Mas a grande verdade é que não se pode mais falar de uma "arquitetura do crescimento" no Brasil, já que planejamento virou palavrão, e plano de metas o mercado só deixa adotar se forem as metas inflacionárias! Piada pura. De mau gosto. Viramos personagens ridículos na cena mundial, não porque sejamos mais pobres ou menos dotados, mas por havermos perdido a chama do querer. Quando uma torcida se enraivece diante do time que só decepciona, isso é bom. Mas a torcida pelo crescimento do Brasil está abafada pelo mais abjeto conformismo, uma espécie de tolerância na espera tão absurda quanto a do solitário passageiro aguardando o trem na velha estação desativada.

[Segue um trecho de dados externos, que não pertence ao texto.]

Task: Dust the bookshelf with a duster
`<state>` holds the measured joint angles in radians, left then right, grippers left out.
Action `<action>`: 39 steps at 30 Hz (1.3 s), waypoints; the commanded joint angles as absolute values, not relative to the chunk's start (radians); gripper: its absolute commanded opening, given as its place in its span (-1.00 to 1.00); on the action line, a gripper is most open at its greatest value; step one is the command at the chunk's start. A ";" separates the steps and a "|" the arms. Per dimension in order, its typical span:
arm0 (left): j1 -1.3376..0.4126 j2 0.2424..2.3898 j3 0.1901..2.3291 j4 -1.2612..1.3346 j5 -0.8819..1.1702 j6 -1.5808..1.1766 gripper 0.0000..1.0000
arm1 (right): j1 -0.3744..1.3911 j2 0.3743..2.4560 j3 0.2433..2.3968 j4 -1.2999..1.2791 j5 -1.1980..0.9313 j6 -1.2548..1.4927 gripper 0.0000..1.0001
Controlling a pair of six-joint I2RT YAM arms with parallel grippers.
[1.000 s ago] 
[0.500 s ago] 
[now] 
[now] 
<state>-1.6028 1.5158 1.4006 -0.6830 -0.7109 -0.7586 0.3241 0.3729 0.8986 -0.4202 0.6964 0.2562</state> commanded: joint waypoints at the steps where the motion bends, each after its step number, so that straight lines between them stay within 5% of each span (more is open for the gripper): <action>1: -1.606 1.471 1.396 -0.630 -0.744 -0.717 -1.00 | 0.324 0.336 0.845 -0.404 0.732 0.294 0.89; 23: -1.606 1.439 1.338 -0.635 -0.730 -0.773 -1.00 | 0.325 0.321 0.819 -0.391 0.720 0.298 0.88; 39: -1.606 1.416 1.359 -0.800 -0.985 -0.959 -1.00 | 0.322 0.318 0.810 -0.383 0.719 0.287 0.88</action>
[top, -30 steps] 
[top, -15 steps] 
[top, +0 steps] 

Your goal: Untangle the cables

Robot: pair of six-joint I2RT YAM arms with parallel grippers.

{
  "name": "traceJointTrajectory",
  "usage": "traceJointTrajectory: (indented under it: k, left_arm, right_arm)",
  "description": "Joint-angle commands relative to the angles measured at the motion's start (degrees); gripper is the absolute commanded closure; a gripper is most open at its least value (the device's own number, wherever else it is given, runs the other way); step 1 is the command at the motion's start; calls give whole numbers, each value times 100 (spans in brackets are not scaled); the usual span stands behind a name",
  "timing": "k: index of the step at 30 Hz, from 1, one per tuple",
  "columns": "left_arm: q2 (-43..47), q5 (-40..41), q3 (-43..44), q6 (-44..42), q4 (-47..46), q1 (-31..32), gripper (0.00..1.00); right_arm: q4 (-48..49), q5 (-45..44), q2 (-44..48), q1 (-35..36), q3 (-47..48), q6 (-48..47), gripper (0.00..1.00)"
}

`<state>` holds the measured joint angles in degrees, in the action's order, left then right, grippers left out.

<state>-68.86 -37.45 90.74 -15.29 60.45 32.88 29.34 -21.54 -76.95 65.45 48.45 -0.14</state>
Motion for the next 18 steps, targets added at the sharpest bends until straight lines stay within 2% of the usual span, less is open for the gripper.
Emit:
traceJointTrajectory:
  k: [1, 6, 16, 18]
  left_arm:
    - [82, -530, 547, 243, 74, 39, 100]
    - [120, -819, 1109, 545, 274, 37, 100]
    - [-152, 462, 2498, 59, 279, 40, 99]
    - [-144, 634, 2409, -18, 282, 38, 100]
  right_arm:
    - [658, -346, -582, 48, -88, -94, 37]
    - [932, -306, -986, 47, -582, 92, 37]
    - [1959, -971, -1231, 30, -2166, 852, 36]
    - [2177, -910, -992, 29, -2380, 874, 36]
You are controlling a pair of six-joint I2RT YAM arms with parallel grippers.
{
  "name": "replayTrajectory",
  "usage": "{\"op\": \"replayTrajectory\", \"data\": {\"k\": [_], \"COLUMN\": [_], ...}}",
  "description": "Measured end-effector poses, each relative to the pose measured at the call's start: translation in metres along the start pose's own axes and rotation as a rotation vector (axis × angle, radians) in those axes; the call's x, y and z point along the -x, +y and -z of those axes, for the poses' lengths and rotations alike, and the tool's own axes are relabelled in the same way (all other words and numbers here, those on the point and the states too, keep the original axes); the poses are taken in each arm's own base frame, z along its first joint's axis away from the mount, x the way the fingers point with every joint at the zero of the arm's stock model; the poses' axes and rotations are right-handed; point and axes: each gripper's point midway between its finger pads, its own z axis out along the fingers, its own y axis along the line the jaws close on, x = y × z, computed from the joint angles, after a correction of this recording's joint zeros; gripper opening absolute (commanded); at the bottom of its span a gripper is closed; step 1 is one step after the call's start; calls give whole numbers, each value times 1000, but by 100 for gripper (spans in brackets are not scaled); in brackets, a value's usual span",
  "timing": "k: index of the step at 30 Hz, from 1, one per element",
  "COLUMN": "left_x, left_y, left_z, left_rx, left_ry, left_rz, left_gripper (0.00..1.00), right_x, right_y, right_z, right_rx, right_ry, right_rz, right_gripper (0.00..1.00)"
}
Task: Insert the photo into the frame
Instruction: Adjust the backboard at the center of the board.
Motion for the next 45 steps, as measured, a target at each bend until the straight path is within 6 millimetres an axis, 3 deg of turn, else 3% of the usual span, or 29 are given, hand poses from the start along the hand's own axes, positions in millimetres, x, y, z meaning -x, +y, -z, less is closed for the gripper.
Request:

Uma notícia financeira, também da última semana, emoldura e dá o colorido pálido dessa realidade. A notícia boa é que a CPMF vai deixar de ser cobrada em transferências realizadas, por um mesmo investidor, entre distintas contas de seus investimentos. Ou seja, o Estado deixa de cobrar o pedágio da CPMF quando o investidor transfere depósitos na tentativa de melhorar o desempenho de sua carteira.
Só que há a má notícia junto. A bondade do fisco de não cobrar o que jamais deveria ser objeto de cobrança só começa a vigorar em agosto e para contas novas. As contas já existentes, só daqui a dois anos. Entendeste o porquê? Se não, é por que compreendeste o sentido maior da coisa. Não há aquela urgência em prol da desobstrução dos obstáculos ao crescimento. Não há a angústia pelo aperfeiçoamento, por exemplo, dos instrumentos de formação das poupanças familiares de longo prazo. Outro exemplo. Pela regra atual, o fisco taxa, como se fosse produto de uma renda anual, o resultado do pecúlio de poupança formado por um cidadão de renda baixa ao longo de 10 ou 20 anos de acumulação constante.
Não há o desenho de um mercado de capitais capaz de ajudar o país a voltar a crescer no seu potencial. Por isso, amargamos, hoje, a 15ª posição. Por enquanto.


Paulo Rabello de Castro, 55, doutor em economia pela Universidade de Chicago (EUA), é vice-presidente do Instituto Atlântico e chairman da SR Rating, agência brasileira de classificação de riscos de crédito. Escreve às quartas-feiras, a cada 15 dias, nesta coluna.